▸ Work item:
For each line below that holds "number", return the line as it stands.

(Available data begins)

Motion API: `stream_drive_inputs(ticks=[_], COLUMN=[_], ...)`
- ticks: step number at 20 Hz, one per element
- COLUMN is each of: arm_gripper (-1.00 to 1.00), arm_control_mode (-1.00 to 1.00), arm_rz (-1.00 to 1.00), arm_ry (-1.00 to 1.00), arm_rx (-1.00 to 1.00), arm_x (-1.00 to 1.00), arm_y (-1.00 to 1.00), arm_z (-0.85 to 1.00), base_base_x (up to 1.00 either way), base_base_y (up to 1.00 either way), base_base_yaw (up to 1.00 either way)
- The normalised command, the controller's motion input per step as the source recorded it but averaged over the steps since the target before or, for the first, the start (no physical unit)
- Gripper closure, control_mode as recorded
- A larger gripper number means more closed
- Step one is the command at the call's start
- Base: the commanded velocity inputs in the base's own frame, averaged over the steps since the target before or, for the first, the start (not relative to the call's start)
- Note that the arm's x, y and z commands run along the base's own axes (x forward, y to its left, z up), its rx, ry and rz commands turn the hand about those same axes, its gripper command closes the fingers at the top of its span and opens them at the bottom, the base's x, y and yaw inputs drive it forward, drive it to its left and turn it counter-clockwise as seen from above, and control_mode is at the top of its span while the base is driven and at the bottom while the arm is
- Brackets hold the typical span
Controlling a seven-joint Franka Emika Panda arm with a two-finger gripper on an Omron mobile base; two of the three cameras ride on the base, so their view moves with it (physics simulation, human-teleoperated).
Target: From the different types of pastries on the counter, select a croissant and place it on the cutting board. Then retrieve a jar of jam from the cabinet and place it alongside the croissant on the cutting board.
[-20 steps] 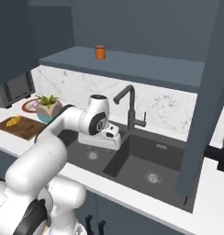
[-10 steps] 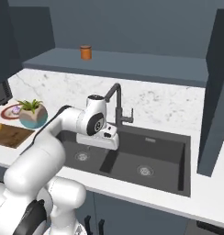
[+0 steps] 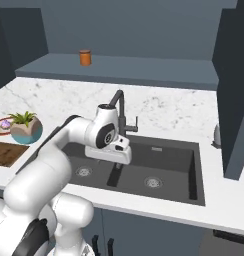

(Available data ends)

▸ Solution for this problem:
- ticks: step number at 20 Hz, one per element
- A larger gripper number means more closed

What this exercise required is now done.